▸ DATA:
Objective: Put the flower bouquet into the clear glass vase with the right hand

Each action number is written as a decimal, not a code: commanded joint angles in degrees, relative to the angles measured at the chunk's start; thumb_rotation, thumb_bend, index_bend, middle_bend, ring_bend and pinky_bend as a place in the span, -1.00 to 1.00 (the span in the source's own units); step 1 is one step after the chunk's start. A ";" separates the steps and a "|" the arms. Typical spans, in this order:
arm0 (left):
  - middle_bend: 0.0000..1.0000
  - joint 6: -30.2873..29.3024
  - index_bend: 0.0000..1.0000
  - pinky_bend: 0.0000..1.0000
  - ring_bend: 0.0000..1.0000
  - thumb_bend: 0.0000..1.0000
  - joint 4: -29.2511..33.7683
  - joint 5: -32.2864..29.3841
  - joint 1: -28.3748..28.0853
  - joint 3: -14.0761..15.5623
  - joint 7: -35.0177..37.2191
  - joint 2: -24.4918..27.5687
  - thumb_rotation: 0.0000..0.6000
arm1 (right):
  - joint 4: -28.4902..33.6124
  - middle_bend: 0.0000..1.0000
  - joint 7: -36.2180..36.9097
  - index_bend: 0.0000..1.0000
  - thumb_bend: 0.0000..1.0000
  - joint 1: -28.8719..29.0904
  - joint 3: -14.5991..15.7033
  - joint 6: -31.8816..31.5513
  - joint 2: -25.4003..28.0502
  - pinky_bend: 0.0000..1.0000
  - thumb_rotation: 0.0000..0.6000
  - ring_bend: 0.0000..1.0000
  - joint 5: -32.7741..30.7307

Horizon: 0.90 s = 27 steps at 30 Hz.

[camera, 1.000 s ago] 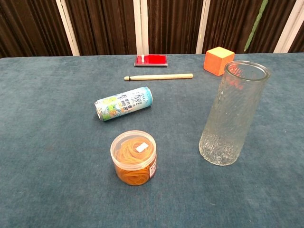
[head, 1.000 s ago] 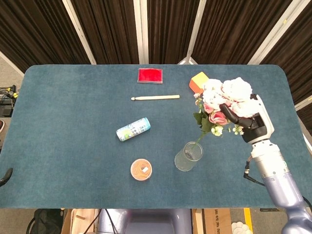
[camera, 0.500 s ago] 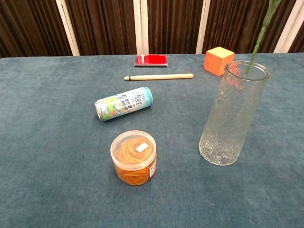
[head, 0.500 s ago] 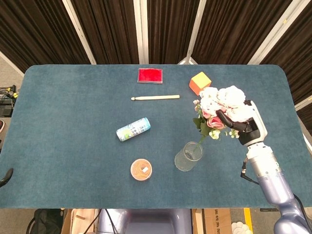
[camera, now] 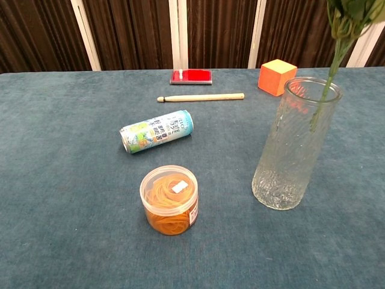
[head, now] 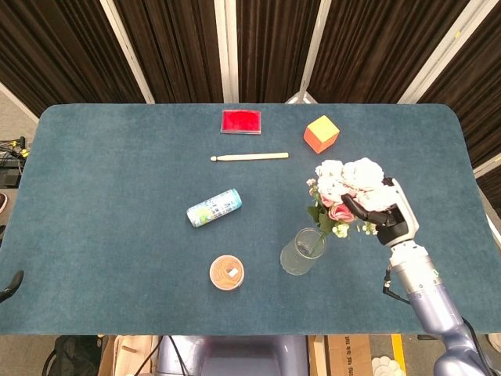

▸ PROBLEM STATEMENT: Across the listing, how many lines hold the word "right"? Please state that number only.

▸ THE ANSWER: 2